▶ _Data supplied_
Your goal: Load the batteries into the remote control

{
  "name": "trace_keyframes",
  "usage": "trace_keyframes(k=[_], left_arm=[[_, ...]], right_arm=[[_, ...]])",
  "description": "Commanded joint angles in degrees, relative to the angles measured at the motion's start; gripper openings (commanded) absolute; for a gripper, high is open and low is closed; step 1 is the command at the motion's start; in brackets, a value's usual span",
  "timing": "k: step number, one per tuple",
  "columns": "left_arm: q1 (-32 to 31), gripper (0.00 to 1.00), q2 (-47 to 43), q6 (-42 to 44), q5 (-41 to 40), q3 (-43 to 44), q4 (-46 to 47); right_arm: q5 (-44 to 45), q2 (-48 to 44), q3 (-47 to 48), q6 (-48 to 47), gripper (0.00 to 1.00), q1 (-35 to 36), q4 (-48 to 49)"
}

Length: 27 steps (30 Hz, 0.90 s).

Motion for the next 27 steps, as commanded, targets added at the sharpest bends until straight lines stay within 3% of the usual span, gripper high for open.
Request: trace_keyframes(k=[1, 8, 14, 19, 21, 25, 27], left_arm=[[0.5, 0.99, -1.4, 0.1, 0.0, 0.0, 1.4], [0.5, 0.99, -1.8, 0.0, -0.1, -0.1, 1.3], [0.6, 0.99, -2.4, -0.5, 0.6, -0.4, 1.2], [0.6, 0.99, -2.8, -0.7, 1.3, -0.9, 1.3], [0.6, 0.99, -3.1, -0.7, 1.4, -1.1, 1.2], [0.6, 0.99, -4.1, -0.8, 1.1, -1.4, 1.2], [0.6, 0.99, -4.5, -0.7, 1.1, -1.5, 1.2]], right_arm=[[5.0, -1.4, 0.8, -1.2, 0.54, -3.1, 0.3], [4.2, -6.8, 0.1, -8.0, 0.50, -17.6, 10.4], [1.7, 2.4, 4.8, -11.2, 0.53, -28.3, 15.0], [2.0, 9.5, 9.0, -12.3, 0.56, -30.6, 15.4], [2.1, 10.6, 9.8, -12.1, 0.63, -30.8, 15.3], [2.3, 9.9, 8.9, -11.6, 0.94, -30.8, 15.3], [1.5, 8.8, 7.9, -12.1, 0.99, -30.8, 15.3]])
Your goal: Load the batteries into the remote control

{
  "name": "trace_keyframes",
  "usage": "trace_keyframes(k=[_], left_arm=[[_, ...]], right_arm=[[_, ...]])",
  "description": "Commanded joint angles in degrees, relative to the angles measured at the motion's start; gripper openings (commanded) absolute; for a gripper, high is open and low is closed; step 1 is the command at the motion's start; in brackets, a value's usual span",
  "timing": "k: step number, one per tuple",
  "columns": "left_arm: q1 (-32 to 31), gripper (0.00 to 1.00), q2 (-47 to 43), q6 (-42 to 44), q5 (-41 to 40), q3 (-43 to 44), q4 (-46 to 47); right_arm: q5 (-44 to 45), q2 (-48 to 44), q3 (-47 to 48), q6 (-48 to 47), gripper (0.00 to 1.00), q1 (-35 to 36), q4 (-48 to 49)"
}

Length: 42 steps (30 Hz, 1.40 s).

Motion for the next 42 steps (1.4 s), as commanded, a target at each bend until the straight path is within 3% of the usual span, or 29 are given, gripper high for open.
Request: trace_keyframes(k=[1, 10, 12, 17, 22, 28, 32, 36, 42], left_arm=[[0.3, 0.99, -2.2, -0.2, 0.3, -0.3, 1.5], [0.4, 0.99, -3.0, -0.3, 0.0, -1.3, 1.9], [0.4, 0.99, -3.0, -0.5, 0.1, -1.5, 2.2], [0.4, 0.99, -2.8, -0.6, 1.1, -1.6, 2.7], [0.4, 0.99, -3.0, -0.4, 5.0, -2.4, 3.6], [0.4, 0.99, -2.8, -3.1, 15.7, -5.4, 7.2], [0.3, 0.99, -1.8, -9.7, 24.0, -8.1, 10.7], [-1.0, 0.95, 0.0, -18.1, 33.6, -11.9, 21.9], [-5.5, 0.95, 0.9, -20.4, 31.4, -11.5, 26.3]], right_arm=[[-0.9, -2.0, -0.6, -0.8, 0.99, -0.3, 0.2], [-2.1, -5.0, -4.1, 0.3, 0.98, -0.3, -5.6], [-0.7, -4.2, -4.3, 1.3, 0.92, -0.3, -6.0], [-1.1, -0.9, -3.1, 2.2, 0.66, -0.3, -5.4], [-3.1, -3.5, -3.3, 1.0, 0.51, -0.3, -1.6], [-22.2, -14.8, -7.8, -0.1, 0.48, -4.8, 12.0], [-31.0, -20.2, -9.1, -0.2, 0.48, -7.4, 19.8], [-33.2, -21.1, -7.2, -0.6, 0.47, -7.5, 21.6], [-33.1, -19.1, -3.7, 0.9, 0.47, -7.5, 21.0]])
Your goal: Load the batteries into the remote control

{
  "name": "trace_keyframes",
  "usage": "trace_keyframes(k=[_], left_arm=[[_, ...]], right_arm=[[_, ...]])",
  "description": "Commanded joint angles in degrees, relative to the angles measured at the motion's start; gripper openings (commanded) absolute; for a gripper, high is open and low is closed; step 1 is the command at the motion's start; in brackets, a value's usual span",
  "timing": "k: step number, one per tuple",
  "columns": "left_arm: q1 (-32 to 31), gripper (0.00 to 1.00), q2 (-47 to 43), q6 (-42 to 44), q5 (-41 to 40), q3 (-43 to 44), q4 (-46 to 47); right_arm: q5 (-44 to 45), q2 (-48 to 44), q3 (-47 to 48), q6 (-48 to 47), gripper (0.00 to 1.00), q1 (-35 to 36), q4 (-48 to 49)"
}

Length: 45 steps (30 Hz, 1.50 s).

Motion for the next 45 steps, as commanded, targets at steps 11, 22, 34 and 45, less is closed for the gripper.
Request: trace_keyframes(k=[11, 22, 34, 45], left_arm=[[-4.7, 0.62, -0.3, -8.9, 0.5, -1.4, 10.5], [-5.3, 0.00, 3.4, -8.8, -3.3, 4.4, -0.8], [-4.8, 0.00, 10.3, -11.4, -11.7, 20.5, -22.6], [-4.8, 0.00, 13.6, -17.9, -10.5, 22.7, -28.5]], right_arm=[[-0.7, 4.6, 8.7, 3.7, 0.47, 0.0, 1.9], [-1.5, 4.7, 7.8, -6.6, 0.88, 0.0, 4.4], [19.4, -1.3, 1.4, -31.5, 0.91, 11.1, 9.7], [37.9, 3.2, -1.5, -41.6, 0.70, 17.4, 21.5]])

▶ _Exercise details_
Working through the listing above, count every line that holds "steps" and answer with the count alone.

▶ _Solution to this task_
6